Given the material below, output exactly the lines from the line with "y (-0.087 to" to the line with "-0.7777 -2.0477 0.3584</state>", both ends included, and no other lines.
▶
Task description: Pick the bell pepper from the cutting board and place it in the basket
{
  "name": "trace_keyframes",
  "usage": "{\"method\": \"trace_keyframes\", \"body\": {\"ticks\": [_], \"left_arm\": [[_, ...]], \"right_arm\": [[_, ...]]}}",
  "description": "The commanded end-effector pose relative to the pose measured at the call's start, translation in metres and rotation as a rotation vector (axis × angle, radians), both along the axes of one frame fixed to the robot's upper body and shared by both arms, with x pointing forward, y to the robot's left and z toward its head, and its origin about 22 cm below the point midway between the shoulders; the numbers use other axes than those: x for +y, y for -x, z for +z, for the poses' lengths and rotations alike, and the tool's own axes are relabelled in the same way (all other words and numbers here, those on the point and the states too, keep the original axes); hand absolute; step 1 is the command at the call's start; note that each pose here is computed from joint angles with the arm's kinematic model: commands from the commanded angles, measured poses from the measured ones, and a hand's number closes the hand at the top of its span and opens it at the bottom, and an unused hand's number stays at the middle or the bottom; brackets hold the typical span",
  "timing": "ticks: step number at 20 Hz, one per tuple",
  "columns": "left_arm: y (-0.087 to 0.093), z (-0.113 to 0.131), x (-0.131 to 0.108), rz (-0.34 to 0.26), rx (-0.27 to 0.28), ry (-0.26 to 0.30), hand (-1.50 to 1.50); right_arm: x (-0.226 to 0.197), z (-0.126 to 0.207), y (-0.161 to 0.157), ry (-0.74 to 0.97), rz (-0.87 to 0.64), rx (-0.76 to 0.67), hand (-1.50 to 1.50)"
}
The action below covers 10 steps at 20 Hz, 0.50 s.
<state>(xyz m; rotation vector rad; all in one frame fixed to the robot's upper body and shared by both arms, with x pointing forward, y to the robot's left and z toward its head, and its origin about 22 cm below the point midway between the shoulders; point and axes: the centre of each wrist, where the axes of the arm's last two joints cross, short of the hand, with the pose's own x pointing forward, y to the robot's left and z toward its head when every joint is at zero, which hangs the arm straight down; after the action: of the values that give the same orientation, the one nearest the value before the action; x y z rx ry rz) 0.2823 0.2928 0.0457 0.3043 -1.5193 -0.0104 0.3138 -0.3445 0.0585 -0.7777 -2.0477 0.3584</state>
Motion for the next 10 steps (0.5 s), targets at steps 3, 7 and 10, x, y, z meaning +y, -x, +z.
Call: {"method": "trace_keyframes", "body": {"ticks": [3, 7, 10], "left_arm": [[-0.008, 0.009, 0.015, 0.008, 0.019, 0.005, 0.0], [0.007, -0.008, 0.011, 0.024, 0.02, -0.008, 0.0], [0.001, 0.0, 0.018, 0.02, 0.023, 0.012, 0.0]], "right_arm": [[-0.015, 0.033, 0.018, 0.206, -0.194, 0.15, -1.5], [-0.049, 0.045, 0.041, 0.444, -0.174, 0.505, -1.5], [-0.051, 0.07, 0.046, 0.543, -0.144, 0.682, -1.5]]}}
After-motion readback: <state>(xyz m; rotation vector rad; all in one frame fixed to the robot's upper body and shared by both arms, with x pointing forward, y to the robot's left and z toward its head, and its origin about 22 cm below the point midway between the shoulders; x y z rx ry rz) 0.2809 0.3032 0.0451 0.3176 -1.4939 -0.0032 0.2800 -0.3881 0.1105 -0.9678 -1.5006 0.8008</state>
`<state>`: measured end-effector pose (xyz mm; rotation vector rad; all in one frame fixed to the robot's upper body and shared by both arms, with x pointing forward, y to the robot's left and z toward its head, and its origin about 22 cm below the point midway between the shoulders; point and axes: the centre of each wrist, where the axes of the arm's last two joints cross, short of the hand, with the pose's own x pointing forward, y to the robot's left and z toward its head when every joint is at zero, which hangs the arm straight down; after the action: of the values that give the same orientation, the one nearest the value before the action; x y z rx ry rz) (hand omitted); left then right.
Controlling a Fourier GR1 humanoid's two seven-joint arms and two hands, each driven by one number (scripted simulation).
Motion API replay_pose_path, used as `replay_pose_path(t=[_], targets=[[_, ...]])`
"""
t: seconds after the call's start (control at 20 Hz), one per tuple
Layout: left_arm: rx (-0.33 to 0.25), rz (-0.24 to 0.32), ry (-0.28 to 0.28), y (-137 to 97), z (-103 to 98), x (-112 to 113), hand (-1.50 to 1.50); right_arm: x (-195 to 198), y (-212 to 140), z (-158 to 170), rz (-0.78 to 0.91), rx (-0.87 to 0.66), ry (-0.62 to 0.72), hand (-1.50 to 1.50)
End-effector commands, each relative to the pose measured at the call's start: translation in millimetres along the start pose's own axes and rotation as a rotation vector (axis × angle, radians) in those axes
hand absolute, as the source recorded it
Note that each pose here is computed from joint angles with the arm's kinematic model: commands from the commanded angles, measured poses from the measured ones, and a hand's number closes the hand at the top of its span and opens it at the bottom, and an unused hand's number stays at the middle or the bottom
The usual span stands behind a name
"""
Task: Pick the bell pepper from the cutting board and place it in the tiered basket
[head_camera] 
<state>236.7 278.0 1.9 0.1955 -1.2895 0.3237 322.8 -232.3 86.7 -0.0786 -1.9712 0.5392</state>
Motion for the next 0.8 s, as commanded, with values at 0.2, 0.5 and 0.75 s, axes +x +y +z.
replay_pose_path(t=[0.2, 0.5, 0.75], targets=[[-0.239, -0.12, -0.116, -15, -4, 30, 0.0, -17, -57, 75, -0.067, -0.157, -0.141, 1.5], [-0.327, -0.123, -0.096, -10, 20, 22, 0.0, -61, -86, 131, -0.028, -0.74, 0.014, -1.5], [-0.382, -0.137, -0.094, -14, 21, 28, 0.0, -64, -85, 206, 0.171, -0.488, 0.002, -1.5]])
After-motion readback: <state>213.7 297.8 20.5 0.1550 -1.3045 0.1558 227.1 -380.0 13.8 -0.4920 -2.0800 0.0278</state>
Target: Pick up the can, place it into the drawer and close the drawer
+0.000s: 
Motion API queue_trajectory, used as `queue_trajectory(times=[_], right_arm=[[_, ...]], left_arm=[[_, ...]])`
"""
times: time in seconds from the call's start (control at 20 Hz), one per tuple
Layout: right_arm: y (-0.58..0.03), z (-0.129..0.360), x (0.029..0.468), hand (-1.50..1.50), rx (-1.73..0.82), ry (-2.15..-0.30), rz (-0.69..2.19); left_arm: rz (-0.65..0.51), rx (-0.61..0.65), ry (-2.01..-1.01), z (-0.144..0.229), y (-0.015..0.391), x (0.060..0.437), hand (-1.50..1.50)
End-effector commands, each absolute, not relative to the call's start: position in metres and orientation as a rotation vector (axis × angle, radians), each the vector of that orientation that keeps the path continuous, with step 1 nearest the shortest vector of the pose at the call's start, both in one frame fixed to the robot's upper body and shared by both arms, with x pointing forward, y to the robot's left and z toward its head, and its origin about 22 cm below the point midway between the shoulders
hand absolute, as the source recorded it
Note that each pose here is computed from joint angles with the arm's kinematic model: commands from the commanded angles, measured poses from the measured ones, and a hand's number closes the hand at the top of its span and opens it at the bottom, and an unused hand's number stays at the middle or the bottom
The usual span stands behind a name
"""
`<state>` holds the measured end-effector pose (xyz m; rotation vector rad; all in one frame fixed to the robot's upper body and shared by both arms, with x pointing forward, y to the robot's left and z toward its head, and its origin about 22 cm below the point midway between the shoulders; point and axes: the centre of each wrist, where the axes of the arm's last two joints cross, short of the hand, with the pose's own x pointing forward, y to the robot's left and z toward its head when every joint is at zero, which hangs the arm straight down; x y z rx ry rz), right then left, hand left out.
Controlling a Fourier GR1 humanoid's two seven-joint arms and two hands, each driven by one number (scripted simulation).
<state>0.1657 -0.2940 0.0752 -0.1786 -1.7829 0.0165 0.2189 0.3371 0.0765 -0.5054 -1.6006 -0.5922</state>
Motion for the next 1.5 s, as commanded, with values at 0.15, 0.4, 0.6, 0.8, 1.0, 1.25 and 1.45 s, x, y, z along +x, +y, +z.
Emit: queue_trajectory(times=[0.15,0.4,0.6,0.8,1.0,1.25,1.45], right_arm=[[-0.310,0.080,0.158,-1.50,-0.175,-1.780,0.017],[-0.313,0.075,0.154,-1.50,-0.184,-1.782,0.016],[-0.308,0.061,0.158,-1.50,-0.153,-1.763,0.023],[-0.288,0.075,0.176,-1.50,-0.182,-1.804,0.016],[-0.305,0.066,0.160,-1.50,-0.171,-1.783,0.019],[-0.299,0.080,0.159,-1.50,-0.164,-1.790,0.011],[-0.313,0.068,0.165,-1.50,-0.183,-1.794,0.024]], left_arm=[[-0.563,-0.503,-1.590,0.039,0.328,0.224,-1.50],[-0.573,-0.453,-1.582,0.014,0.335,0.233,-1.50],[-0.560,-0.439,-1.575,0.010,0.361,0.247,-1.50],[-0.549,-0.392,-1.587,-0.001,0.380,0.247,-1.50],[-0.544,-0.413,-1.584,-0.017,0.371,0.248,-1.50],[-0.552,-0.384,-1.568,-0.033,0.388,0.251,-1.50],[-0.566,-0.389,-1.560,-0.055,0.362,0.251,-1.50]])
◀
- **Response for this exercise**:
  "columns": "left_arm: y (-0.087 to 0.093), z (-0.113 to 0.131), x (-0.131 to 0.108), rz (-0.34 to 0.26), rx (-0.27 to 0.28), ry (-0.26 to 0.30), hand (-1.50 to 1.50); right_arm: x (-0.226 to 0.197), z (-0.126 to 0.207), y (-0.161 to 0.157), ry (-0.74 to 0.97), rz (-0.87 to 0.64), rx (-0.76 to 0.67), hand (-1.50 to 1.50)"
}
The action below covers 10 steps at 20 Hz, 0.50 s.
<state>(xyz m; rotation vector rad; all in one frame fixed to the robot's upper body and shared by both arms, with x pointing forward, y to the robot's left and z toward its head, and its origin about 22 cm below the point midway between the shoulders; point and axes: the centre of each wrist, where the axes of the arm's last two joints cross, short of the hand, with the pose's own x pointing forward, y to the robot's left and z toward its head when every joint is at zero, which hangs the arm straight down; after the action: of the values that give the same orientation, the one nearest the value before the action; x y z rx ry rz) 0.2823 0.2928 0.0457 0.3043 -1.5193 -0.0104 0.3138 -0.3445 0.0585 -0.7777 -2.0477 0.3584</state>

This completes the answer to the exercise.